* _Work item_: Look below for the line containing "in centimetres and"; from there through the line containing "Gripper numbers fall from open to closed", both lines included, please set down each line exactly and nothing else.

[Start of Attachment]

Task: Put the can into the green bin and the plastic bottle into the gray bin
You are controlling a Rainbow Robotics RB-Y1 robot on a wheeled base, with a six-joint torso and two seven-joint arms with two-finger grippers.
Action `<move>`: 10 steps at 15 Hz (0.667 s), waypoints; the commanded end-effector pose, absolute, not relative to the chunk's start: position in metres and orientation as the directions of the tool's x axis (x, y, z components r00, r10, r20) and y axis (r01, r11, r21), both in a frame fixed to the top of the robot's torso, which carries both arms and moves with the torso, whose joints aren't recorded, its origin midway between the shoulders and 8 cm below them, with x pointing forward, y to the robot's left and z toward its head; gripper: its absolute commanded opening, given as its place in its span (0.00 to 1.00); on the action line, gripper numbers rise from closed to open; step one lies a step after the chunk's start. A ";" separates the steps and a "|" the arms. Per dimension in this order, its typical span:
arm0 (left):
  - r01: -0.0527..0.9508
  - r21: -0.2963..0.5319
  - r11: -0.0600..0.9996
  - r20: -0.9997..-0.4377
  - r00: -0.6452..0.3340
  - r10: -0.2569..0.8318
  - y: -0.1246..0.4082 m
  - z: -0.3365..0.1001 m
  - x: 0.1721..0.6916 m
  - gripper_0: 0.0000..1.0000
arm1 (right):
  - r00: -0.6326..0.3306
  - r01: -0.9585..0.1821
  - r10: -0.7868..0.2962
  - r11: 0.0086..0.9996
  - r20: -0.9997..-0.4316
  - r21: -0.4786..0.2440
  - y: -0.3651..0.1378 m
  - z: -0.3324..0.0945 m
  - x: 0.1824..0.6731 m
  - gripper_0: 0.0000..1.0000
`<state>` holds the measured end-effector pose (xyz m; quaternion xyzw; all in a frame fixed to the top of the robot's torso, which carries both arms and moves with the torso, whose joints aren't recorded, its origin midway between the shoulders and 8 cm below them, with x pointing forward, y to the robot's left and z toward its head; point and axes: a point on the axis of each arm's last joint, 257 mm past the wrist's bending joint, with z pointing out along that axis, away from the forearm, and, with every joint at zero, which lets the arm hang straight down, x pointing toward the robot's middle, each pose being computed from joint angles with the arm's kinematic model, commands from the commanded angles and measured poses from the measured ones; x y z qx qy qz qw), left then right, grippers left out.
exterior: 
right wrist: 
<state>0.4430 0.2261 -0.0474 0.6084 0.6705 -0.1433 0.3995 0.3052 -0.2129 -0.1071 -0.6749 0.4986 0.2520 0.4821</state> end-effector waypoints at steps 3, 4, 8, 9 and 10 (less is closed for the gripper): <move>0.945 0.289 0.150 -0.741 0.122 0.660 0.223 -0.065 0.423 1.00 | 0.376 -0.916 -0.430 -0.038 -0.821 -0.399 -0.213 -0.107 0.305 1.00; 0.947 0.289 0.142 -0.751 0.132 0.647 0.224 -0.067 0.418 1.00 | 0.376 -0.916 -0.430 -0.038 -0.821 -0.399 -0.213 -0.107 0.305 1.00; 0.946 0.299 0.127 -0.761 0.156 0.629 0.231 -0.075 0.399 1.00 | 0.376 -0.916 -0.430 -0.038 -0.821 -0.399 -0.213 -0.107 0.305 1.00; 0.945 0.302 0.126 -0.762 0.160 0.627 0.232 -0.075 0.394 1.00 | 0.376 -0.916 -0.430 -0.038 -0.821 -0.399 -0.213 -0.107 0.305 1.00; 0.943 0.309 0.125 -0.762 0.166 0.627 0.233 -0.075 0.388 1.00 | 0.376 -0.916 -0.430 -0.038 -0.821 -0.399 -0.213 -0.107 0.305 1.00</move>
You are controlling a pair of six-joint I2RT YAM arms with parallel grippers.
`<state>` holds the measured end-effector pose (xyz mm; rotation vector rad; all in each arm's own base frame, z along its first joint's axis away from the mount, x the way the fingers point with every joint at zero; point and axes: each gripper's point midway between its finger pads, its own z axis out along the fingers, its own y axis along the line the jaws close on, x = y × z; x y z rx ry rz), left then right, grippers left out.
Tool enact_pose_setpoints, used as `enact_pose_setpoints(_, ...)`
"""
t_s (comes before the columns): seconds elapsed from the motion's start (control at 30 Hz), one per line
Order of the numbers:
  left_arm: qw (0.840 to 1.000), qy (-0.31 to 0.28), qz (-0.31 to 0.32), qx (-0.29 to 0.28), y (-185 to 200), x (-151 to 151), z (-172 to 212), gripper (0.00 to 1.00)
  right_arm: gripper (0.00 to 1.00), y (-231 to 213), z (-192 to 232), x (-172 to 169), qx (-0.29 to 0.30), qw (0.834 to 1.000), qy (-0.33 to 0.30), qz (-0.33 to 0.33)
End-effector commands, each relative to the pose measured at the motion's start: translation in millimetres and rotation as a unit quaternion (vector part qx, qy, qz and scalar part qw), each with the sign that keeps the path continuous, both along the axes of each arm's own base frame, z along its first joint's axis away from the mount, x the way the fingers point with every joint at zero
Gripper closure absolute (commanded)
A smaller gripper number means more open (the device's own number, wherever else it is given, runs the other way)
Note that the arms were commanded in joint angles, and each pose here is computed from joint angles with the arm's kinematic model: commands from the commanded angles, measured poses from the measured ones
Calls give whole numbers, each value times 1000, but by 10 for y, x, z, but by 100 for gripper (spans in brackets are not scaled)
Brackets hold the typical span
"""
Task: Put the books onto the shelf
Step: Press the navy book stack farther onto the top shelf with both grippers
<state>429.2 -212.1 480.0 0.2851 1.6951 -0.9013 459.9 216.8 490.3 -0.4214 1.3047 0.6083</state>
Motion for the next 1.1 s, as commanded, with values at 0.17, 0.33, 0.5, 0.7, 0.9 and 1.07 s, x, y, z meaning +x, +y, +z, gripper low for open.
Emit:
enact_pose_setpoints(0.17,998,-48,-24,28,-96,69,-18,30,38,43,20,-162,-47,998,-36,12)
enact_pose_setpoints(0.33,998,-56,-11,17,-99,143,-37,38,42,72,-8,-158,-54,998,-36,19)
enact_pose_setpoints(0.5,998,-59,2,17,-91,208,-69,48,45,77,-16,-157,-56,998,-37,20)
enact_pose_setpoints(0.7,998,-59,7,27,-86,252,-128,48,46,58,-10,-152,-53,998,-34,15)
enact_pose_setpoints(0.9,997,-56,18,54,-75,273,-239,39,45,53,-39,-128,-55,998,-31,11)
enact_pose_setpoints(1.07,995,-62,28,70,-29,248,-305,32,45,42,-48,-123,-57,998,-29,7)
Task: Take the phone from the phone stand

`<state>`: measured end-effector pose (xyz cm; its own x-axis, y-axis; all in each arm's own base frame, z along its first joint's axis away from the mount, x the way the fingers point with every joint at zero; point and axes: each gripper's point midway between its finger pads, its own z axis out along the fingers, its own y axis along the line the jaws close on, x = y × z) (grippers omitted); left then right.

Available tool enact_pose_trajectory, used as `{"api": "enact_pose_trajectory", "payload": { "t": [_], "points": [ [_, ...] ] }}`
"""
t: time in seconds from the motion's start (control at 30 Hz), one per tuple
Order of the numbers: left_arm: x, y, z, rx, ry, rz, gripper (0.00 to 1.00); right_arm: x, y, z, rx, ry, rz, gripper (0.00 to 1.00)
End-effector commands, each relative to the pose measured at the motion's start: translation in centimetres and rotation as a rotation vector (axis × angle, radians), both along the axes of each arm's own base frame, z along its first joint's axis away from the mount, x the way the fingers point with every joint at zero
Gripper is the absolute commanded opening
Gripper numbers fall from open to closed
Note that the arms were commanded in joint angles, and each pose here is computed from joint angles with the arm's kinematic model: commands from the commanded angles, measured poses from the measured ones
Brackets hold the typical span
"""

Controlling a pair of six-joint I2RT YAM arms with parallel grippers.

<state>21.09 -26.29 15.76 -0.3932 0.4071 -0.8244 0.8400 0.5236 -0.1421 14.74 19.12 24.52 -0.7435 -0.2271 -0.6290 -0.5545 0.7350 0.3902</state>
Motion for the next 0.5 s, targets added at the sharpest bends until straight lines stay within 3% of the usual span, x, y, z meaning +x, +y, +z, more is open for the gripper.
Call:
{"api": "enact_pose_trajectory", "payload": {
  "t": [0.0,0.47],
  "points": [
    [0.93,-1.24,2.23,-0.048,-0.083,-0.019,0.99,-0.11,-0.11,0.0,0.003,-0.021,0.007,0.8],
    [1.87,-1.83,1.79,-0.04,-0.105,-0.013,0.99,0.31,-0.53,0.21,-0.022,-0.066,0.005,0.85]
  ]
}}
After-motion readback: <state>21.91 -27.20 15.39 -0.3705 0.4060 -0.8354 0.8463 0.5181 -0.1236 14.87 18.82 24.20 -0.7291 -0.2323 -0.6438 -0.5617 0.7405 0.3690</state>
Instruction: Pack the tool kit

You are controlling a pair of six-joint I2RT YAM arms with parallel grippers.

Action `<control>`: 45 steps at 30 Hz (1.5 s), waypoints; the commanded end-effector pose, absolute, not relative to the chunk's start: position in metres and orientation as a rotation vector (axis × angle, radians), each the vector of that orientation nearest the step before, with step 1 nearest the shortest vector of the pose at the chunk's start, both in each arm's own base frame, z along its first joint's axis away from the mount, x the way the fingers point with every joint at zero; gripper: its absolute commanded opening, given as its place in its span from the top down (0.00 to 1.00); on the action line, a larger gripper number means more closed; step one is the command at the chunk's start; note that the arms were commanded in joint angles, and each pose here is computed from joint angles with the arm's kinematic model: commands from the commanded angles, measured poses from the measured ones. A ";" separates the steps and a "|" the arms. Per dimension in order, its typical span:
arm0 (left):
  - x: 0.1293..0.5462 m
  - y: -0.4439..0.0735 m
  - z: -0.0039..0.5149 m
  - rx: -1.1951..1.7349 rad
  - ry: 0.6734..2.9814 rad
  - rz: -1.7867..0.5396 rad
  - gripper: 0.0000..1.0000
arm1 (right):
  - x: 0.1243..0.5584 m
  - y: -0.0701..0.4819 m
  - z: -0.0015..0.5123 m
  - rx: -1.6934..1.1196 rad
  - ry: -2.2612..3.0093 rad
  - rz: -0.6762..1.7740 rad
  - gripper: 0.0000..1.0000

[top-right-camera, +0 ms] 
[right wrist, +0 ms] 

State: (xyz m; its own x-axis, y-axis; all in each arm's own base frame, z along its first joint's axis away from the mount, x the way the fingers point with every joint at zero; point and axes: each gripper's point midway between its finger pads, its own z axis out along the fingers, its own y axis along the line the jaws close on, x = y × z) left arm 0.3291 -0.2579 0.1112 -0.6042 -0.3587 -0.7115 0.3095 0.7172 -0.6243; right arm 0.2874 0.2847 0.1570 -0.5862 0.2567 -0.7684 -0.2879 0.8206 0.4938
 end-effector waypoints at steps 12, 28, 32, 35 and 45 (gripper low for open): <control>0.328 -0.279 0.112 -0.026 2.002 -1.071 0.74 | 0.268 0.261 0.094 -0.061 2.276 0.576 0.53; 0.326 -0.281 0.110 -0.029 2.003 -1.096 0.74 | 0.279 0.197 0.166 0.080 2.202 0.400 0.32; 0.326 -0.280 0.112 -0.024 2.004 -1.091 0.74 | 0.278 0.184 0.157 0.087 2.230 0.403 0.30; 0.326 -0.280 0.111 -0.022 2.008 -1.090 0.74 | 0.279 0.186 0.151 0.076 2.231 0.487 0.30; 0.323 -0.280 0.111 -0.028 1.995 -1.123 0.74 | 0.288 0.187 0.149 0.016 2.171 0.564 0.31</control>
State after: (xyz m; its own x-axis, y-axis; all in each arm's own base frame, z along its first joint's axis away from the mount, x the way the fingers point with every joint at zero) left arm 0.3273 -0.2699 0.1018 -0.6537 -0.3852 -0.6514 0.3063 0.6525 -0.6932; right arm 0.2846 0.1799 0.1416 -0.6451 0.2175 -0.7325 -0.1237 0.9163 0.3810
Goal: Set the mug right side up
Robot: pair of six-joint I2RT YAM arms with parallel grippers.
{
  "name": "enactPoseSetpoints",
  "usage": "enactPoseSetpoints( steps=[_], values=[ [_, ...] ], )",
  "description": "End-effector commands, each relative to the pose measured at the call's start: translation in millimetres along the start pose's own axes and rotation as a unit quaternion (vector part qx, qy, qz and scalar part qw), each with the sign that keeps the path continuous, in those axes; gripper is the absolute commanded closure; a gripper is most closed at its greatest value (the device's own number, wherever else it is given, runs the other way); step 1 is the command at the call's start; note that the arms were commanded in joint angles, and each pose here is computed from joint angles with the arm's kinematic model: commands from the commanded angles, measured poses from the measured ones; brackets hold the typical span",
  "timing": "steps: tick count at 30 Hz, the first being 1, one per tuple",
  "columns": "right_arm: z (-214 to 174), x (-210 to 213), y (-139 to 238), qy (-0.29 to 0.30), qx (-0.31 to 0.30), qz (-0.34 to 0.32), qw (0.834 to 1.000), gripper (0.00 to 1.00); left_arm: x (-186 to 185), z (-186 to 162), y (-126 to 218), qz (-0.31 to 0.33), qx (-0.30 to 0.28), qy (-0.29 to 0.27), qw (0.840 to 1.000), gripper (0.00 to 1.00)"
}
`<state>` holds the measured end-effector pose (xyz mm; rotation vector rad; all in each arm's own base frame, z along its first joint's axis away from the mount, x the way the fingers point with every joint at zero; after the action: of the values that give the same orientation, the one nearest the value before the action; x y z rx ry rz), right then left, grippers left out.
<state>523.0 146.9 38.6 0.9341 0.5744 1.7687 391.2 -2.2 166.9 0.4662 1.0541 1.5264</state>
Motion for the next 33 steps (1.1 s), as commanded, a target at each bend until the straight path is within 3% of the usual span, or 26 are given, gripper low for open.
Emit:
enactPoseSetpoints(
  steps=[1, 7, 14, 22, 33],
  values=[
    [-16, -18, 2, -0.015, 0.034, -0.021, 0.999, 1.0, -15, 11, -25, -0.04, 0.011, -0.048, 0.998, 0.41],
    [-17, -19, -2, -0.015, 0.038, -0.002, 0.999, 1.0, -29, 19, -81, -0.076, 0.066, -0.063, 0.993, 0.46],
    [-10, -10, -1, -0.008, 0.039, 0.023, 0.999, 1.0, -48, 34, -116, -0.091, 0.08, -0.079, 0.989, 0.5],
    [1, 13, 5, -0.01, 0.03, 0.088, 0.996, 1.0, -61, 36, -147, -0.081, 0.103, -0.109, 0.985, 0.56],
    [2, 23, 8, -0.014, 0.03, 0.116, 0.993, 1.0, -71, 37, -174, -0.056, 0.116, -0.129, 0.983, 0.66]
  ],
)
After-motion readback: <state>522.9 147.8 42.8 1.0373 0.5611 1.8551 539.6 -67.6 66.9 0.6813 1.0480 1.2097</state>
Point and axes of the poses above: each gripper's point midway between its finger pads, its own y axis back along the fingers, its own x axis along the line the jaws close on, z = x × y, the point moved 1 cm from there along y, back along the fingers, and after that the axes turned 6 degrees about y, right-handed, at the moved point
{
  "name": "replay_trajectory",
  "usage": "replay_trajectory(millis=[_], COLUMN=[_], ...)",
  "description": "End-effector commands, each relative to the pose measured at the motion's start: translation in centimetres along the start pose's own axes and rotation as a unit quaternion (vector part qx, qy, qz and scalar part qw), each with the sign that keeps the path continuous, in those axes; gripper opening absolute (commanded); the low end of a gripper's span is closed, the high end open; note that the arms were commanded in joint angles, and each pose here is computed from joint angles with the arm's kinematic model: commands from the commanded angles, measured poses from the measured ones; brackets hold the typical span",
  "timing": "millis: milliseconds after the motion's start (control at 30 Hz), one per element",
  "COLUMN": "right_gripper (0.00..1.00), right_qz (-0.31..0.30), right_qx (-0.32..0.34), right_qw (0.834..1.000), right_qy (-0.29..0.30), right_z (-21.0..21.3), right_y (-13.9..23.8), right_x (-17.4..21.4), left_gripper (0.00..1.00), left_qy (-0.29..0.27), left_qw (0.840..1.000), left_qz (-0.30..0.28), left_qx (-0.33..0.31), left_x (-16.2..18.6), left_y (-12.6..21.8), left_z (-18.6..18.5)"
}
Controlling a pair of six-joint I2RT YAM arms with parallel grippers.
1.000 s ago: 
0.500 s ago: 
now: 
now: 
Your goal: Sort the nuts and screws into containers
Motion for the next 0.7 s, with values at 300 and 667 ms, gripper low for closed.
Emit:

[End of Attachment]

* _Task response_:
End-effector commands, each relative to the pose measured at the motion's start: translation in centimetres and rotation as a rotation vector (axis × angle, radians), both along the axes of each arm's own base frame, z along its first joint's axis away from the mount, x the way the fingers point with every joint at zero
Gripper is the absolute commanded opening
Gripper numbers fall from open to closed

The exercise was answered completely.